I have a directory containing files, with each file having the same start such as apples_45.4554-34, apples_56.4554-34, and so on. There are hundreds like this which I generated using another perl program.

The same directory also contains similar file names, however different starting positions such as bananas_45.4554-34, bananas_56.4554-34.

What I am trying to do is merge the two files together which have the same end to produces an output file such as one called oranges_45.4554-34 which contains the contents of both apples_45.4554-34 and bananas_45.4554-34.

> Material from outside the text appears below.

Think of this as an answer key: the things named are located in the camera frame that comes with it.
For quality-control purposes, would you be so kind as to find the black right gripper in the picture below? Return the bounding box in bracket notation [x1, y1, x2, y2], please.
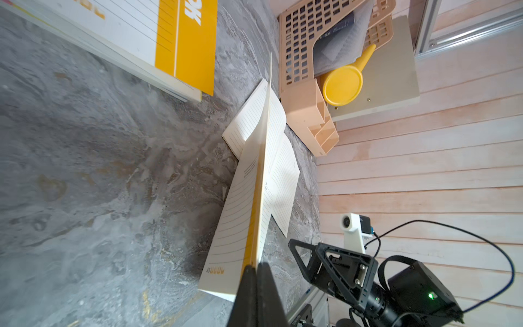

I can do the bringing together bit as I have tried it on one example when I specified the complete file name of each of the two components like in my example above, however I cannot work out how to do it automatically for every file with the apples_* and bananas_* start for every end without specifing each file separately which is impossible.

Help!
 
I should leave this for the more clever programmers here, but since no one has replied yet, this might get you started..

Code:
@files = glob("*.*");

foreach $fileName (@files){ 
    
    ($leftSide,$rightSide) = split("_",$fileName);
    
    push (@arrRightSide,$rightSide);
}

# from Effective Perl Programming:
@arrRightSide = sort keys %{ { map { $_, 1 } @arrRightSide } };

the last line will eliminate any duplicates from @arrRightSide, then you could loop through it and use pattern matching to grab the files that you want to combine.
There's probably a simple way to do this, but you're right.. it's trickier than it sounds. If I get a chance, I'll see if I can finish this..

-jt
 
Code:
my $some_dir = '/home/dir/';
opendir(DIR, $some_dir) || die "can't opendir $some_dir: $!";
my @files = grep { /^apple/ && -f "$some_dir/$_" } readdir(DIR);
closedir DIR;

for my $file1 (@files)
{
  (my $file2 = $file1) =~ s/^apple/banana/;

  #now you have both the file names ("$some_dir/$file1" & "$some_dir/$file2"), so concat them here...
}


---
cheers!
san
pipe.gif


"The universe has been expanding, and Perl's kind of been expanding along with the universe" - Larry Wall
 
A word of caution for above.. I just made the code AS-IS without checking, so make a backup of your file before testing it.

---
cheers!
san
pipe.gif


"The universe has been expanding, and Perl's kind of been expanding along with the universe" - Larry Wall
 
Thanks 133tcamel for your reply - I have my program reading all the files in the directory and can produce an output file with the all the different extensions which exist with a common start as shown below:

e.g: apples234.564 -> use 234.564 part -> which produces bananas234.564

Apologies if my explanation of my problem has not been very specific however my real problem which I have been trying to solve is that I need two files combined into one like shown below without one writing over the other when each is opened. I have tried to summarise this paradox below:

apple456.334 => extract contents of file
} add contents of both files to produce a file called bananas456.334
orange456.334 => extract contents of file

Any help is greatly appreciated - I keep telling myself surely it can't be that difficult!